■ **WHAT IS NEEDED**
Take the lines from the one containing "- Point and" through the end of the material and write them out exactly, omitting pictures.

■ **DATA SHOWN**
*** Block opens ***

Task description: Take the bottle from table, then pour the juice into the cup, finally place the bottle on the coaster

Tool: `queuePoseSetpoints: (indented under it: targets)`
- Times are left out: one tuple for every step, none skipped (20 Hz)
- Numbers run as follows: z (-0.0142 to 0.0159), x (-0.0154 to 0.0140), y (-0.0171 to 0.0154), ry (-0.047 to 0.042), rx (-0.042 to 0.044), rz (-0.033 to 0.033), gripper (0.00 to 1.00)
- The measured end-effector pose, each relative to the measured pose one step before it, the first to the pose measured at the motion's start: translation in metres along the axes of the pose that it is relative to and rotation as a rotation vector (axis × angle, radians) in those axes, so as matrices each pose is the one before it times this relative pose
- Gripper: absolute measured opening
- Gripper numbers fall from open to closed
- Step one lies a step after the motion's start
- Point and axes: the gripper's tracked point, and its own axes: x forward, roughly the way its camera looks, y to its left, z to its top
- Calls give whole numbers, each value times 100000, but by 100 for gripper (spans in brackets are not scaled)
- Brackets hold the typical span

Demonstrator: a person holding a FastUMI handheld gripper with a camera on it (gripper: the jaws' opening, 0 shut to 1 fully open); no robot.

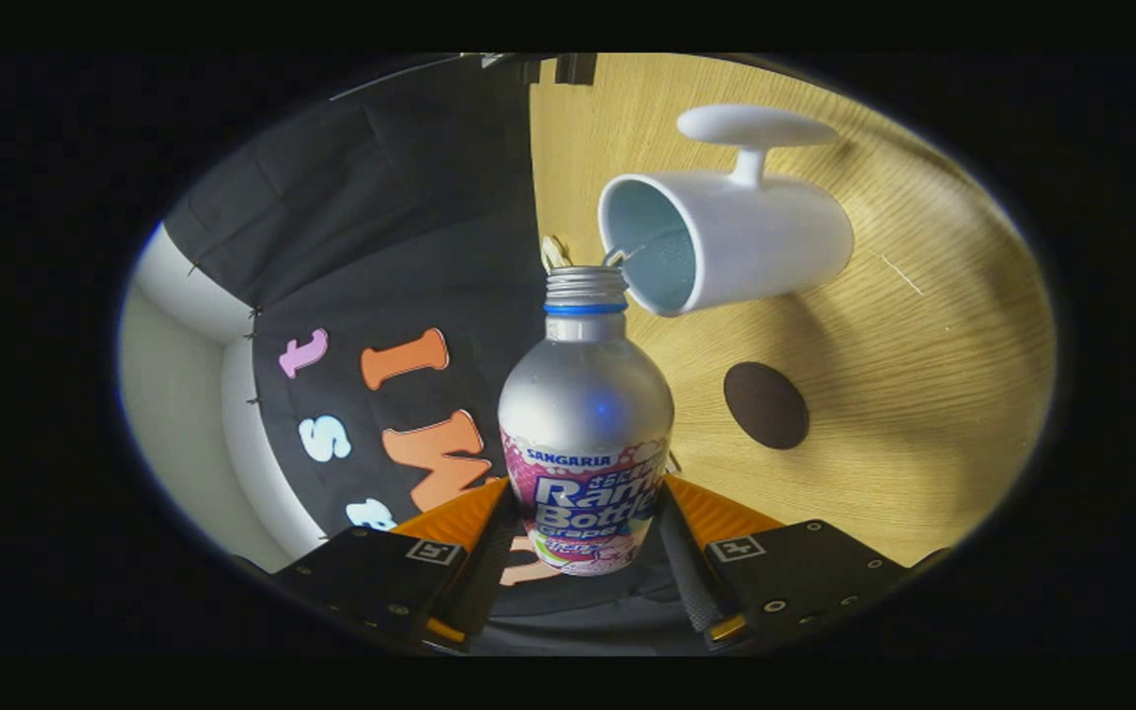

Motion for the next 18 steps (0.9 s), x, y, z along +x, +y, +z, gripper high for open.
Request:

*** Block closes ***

■ **RESPONSE AREA**
- Point and axes: the gripper's tracked point, and its own axes: x forward, roughly the way its camera looks, y to its left, z to its top
- Calls give whole numbers, each value times 100000, but by 100 for gripper (spans in brackets are not scaled)
- Brackets hold the typical span

Demonstrator: a person holding a FastUMI handheld gripper with a camera on it (gripper: the jaws' opening, 0 shut to 1 fully open); no robot.


Motion for the next 18 steps (0.9 s), x, y, z along +x, +y, +z, gripper high for open.
Request:

No additional output is required for this exercise.